The irony is that by selling us happiness with a pill, business will manipulate us even more. Tails Teixeira, a professor at Harvard University, believes that a person has three interchangeable resources: money, time and attention. Attention is the least researched resource, and Teixeira began to calculate its "cost", that is, how much dollars a minute of a potential client's attention costs a business. In 2010, one minute was worth six cents. Since then, the price has jumped at times. There are too many people who want to grab our attention, too much seductive for a person, and attention becomes a scarce and expensive resource. Business wants it bigger, faster and cheaper. This is quite feasible, but only if you first make the person emotional.

The last advantage

You noticed that we often talk about money and business interests, about how to encourage a person to buy something or do something. But the day is not far off when no one will need our labor and no one will manipulate us for our wallet.

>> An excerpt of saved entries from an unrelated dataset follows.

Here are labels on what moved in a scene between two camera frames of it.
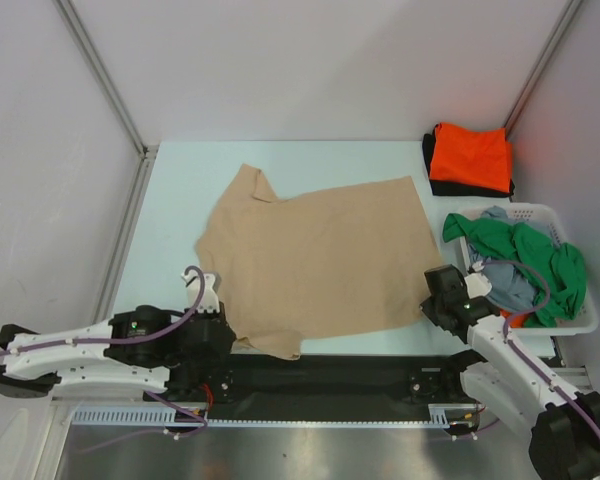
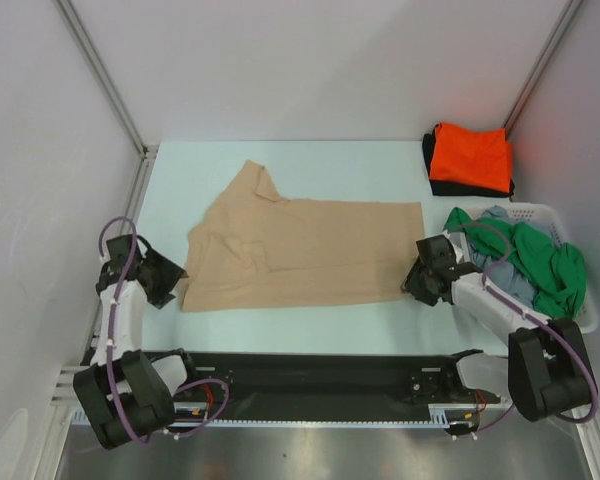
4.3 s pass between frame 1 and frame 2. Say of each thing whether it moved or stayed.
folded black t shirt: stayed
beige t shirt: moved
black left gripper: moved
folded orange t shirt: stayed
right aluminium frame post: stayed
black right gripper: moved
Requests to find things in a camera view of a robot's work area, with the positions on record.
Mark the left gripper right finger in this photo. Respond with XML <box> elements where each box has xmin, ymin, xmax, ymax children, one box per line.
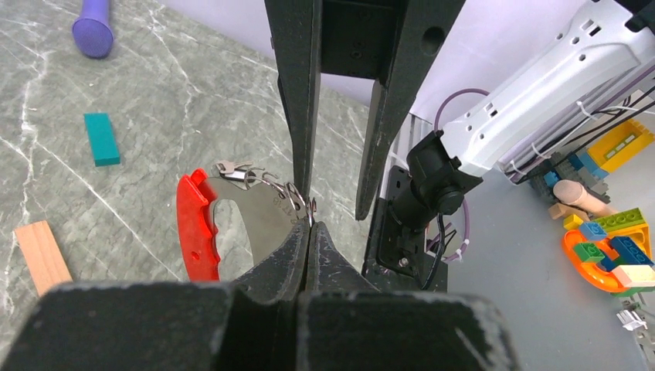
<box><xmin>306</xmin><ymin>222</ymin><xmax>379</xmax><ymax>300</ymax></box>

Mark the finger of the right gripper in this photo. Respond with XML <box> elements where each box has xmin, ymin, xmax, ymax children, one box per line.
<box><xmin>355</xmin><ymin>1</ymin><xmax>465</xmax><ymax>221</ymax></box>
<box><xmin>265</xmin><ymin>0</ymin><xmax>323</xmax><ymax>197</ymax></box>

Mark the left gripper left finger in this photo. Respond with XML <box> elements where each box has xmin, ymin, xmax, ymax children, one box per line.
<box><xmin>235</xmin><ymin>220</ymin><xmax>311</xmax><ymax>302</ymax></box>

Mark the red carabiner keyring with chain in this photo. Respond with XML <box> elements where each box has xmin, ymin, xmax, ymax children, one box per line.
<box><xmin>175</xmin><ymin>160</ymin><xmax>317</xmax><ymax>281</ymax></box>

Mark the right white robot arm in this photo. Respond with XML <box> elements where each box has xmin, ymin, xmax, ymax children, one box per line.
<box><xmin>265</xmin><ymin>1</ymin><xmax>654</xmax><ymax>231</ymax></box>

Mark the teal block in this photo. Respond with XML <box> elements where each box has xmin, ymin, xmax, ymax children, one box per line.
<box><xmin>83</xmin><ymin>113</ymin><xmax>120</xmax><ymax>167</ymax></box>

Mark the peach block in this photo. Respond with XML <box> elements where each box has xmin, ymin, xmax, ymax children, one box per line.
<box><xmin>14</xmin><ymin>220</ymin><xmax>73</xmax><ymax>296</ymax></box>

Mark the toy brick pile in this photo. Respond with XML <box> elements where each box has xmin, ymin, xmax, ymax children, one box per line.
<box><xmin>530</xmin><ymin>119</ymin><xmax>654</xmax><ymax>297</ymax></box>

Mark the purple cylinder handle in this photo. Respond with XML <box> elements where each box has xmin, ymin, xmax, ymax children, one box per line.
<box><xmin>71</xmin><ymin>0</ymin><xmax>114</xmax><ymax>59</ymax></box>

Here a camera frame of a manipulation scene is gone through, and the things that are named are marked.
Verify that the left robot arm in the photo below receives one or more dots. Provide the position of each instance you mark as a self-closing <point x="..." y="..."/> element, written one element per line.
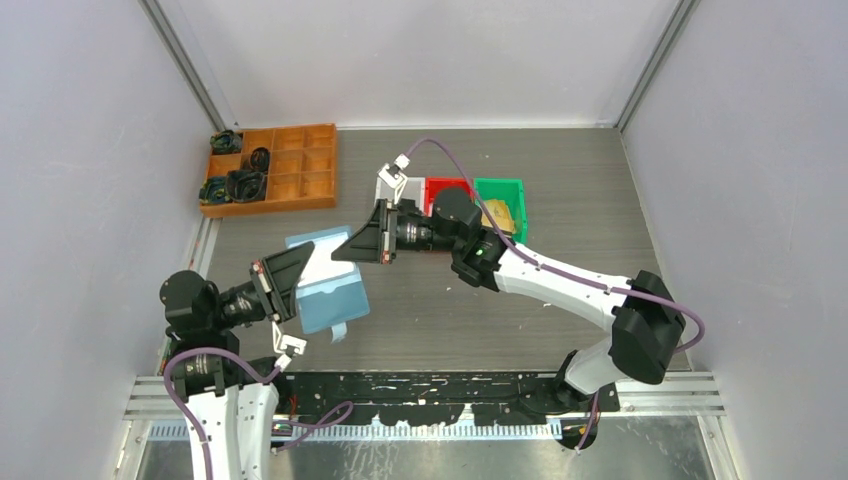
<point x="226" y="401"/>

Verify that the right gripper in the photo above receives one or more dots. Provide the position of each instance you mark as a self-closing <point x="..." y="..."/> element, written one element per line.
<point x="377" y="240"/>

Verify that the aluminium rail frame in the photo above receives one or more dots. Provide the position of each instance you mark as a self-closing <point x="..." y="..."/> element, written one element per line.
<point x="687" y="394"/>

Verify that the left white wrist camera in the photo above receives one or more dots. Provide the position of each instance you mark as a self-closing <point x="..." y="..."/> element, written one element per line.
<point x="286" y="347"/>

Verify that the gold cards in green bin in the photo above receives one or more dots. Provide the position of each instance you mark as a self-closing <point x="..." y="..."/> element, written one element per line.
<point x="501" y="215"/>

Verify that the white plastic bin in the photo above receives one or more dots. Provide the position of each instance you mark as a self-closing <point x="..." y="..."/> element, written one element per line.
<point x="414" y="190"/>

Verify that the orange compartment tray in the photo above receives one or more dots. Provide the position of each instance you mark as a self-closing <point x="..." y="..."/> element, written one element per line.
<point x="270" y="170"/>

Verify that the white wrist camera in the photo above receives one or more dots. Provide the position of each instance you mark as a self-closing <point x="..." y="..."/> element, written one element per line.
<point x="392" y="179"/>
<point x="286" y="347"/>

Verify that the green plastic bin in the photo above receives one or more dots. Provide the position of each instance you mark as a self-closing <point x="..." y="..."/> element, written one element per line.
<point x="505" y="200"/>

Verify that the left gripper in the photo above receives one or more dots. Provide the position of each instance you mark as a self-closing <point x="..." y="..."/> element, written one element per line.
<point x="282" y="269"/>

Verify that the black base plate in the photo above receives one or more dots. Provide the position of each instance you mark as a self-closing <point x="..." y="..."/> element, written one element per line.
<point x="423" y="399"/>

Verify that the red plastic bin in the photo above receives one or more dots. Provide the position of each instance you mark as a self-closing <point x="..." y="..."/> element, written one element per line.
<point x="435" y="185"/>

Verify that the blue leather card holder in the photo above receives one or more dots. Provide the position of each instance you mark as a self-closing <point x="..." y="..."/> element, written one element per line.
<point x="330" y="293"/>

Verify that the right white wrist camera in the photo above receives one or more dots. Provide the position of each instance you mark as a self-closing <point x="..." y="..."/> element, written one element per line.
<point x="392" y="179"/>

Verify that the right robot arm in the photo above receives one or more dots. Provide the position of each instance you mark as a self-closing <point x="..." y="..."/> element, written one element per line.
<point x="643" y="331"/>

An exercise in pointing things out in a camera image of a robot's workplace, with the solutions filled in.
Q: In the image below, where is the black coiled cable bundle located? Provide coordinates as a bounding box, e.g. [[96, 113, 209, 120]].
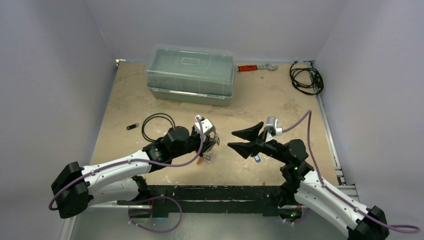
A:
[[289, 60, 325, 96]]

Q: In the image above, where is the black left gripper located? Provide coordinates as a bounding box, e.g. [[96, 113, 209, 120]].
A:
[[171, 124, 216, 159]]

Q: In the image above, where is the metal keyring plate with keys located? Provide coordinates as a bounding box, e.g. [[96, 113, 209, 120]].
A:
[[196, 131, 220, 165]]

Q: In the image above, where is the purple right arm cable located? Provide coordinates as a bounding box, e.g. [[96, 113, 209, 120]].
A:
[[282, 110, 422, 234]]

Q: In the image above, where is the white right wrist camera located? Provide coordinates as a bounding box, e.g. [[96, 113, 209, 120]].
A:
[[265, 116, 283, 137]]

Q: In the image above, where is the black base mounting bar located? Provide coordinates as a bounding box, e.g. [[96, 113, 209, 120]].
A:
[[117, 185, 297, 218]]

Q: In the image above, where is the green clear-lid storage box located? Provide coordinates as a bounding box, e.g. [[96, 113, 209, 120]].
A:
[[145, 44, 237, 107]]

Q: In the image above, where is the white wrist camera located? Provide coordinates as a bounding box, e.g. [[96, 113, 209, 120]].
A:
[[265, 116, 283, 137], [194, 115, 216, 136]]

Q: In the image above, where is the black USB cable loop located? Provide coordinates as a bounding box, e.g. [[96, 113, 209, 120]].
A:
[[141, 112, 176, 144]]

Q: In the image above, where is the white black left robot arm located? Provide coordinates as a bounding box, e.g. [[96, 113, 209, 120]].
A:
[[48, 119, 219, 219]]

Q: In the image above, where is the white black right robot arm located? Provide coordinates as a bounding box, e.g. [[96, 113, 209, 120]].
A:
[[227, 122, 390, 240]]

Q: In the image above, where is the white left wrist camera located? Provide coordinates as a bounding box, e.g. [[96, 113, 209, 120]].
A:
[[194, 115, 216, 136]]

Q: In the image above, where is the red handled adjustable wrench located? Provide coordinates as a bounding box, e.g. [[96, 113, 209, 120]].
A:
[[236, 62, 278, 72]]

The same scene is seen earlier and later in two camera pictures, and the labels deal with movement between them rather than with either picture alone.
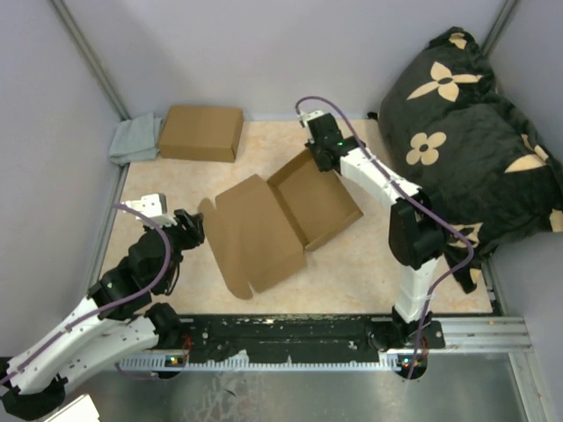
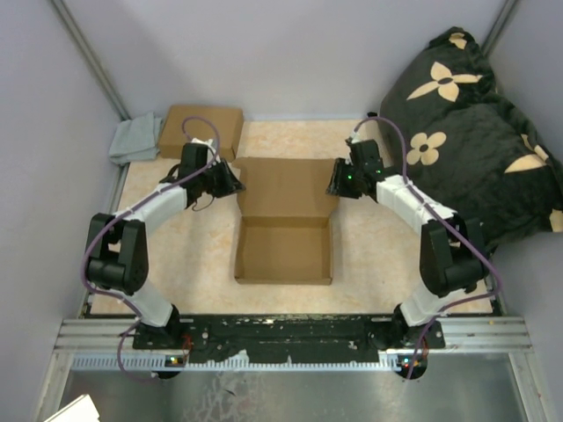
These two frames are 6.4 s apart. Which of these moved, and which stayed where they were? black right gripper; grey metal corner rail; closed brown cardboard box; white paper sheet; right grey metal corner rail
Moved: black right gripper
Stayed: closed brown cardboard box; grey metal corner rail; right grey metal corner rail; white paper sheet
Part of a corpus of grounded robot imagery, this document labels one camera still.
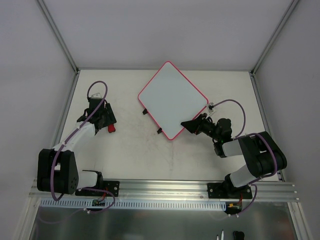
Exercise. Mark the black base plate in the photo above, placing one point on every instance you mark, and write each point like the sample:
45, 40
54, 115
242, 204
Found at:
218, 191
107, 185

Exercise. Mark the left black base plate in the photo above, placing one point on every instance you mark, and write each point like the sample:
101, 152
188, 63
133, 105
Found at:
107, 185

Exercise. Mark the aluminium mounting rail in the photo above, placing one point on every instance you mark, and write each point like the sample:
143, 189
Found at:
188, 190

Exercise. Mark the right aluminium frame post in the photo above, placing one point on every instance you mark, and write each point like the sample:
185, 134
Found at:
275, 34

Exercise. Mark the pink framed whiteboard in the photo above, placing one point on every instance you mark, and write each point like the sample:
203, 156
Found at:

Who are we and what do we want to do when we don’t need to work? When machines can do almost everything better than us, then our ability to experience emotions will remain, perhaps, the last island of humanity to be conquered. We will need to “reinvent ourselves”, daringly dream and find ourselves a high purpose, or, alternatively, become pets of cars.

Expert opinion

IQ or EQ?

Tatiana Gulyaeva, psychologist
Tatiana Gulyaeva, psychologist

For more than four centuries, the flag of rationalism has fluttered over the Western world. Reason was proclaimed the authority, the only advantage of man over nature. It was in the mind that philosophers and scientists saw the source of world order and true knowledge. “A decision without emotion” was declared the most correct. But the achievements of scientific and technological progress have deprived man of a remarkable trump card. Any computer is smarter than the average individual - he knows more, solves problems faster. What is left for us? Feel, experience emotions? This is indeed the last island of humanity not yet captured by robots and computers. We will have to be aware of our feelings, learn to use them in order not to make mistakes. Corporations are already using emotion recognition technologies with might and main, in commercials we are not offered a product with its qualities and characteristics,and the pleasure to possess it, and the set includes youth, beauty and happiness. A future in which machines will work for us is not far off. Perhaps there will be robotic doctors, robotic teachers and robotic psychologists (Ellie is already there). Maybe then we will learn, or rather feel, the main purpose of humanity?




  • Abrams E. Virtual humans inspire patients to open up //, July 10, 2014.
  • Dormehl L. Thinking machines: the quest for artificial intelligence – and where it's taking us next. New York, TarcherPerigee: 2017.
  • Kenyon S. The future of emotions // Science 2.0. 2011.